Department of Public Health, Faculty of Medicine, Pavol Jozef Šafárik University, Košice, Slovak Republic
Ann Agric Environ Med. 2010;17(2):323-325
Q fever is a zoonosis caused by infection with Coxiella burnetii. Although the reservoir of C. burnetii consists of various species, the most common sources of human infection are farm animals, such as cattle, goats, and sheep. The agent is typically transmitted by the aerosol route, and in more than half of the cases primary infection is symptomless. Clinical outcomes of C. burnetii infection in domestic ruminants consist of abortion and stillbirths in sheep and goats, while in cattle it causes infertility and mastitis. A serological survey for C. burnetii was undertaken on a population of sheep. A total of 269 sheep serum samples were collected and tested for the detection of antibodies against C. burnetii phase I and II antigens using an enzyme-linked immunosorbent assay. The herd investigated was tested twice, i.e. in 2000 and 2009, to detect the changes in seroprevalence.
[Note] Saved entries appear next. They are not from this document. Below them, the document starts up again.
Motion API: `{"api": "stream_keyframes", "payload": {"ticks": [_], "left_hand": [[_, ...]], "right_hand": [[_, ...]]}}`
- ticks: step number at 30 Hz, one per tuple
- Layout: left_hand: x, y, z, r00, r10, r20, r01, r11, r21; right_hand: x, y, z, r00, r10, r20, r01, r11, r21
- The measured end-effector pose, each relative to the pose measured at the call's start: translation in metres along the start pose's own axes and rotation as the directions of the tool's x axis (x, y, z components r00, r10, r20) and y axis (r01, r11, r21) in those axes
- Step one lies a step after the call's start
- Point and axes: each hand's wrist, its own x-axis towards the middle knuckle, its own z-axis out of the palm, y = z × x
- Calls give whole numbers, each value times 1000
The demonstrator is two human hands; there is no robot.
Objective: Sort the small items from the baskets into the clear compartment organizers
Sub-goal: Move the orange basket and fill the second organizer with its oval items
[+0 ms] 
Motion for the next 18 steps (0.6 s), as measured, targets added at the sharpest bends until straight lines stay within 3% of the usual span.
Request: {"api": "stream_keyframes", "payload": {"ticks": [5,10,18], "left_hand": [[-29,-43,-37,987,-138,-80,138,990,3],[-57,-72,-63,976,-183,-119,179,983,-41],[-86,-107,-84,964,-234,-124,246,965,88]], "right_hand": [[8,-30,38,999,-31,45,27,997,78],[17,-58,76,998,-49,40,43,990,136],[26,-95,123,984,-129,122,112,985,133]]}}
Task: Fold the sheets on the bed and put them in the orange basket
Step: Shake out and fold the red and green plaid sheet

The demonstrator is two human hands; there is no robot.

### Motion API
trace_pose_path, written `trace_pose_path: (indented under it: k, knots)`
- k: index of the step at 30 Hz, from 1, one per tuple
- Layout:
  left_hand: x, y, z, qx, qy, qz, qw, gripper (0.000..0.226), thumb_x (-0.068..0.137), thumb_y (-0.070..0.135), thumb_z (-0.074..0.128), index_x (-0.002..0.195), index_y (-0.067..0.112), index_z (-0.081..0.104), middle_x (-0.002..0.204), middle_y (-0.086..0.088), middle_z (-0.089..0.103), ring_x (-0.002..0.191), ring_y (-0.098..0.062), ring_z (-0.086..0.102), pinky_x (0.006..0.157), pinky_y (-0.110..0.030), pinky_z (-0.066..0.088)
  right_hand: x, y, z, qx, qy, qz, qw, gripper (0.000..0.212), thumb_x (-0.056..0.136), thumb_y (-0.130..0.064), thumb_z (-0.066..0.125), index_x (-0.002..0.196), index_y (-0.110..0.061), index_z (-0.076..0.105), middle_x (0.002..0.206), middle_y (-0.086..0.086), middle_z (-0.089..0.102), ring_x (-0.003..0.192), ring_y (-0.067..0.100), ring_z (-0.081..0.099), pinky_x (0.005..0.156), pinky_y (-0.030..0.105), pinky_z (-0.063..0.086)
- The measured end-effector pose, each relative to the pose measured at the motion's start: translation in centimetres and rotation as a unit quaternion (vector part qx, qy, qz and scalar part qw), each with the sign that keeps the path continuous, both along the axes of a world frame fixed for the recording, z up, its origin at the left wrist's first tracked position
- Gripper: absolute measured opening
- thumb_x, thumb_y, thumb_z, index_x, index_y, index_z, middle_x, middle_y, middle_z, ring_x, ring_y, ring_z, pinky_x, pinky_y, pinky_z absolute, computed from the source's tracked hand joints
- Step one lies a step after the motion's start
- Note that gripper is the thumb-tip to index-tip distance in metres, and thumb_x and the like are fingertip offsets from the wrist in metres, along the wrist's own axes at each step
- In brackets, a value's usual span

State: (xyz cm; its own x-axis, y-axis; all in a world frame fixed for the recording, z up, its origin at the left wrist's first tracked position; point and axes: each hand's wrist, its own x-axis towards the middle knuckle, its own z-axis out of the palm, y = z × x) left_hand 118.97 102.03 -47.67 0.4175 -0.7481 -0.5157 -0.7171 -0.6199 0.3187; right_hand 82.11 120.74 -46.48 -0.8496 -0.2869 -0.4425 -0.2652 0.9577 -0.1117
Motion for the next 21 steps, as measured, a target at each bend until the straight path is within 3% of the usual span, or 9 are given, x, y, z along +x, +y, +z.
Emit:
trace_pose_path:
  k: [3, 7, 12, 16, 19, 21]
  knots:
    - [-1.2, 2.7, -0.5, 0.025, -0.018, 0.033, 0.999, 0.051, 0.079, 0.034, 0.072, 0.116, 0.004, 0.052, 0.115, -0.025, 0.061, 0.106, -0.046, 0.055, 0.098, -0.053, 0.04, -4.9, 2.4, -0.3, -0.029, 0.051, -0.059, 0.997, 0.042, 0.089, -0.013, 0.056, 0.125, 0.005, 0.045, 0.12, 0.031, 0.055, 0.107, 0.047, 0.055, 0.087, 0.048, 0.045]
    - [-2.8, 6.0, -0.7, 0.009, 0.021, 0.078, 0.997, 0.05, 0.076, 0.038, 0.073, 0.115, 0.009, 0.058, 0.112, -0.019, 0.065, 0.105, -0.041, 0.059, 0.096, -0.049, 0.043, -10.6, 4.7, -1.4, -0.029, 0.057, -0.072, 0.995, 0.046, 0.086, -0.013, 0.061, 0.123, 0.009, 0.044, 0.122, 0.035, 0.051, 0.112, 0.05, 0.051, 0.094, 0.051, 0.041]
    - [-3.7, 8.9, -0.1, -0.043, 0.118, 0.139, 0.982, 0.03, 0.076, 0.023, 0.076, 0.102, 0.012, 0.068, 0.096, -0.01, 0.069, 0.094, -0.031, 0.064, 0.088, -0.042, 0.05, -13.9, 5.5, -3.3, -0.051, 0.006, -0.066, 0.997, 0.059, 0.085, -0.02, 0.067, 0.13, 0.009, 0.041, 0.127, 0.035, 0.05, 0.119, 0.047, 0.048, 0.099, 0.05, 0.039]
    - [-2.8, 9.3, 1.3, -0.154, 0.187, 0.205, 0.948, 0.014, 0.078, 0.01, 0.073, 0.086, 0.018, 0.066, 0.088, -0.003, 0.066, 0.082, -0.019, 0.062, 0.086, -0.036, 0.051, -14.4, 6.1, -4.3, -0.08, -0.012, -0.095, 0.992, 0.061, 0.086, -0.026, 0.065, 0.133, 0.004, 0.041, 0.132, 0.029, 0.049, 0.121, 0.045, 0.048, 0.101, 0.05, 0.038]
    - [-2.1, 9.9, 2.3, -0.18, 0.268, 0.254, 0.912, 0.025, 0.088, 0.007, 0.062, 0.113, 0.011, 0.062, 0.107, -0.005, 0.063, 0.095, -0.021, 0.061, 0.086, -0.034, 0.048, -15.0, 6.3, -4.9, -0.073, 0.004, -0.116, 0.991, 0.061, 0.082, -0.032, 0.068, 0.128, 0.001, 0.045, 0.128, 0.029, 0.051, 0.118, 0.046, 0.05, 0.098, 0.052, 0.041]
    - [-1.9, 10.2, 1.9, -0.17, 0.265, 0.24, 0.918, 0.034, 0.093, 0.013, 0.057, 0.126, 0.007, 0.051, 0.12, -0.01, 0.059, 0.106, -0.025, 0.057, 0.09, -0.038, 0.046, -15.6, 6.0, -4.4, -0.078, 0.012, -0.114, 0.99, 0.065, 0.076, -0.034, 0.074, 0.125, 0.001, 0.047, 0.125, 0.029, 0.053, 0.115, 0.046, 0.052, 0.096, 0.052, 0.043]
In the first year of investigation, the prevalence of antibodies against C. burnetii phase II antigen was estimated at 37.22% and ten years later at 58.42%. Antibodies against phase I antigen were not detected in any examined serum samples. The difference in seroprevalence after ten years of observation was significant (p = 0.001).
This study was supported by Grants: VEGA 1/0451/09, 1/0359/10 and KEGA 260-002 UPJŠ-4/2010 of the Ministry of Education of the Slovak Republic.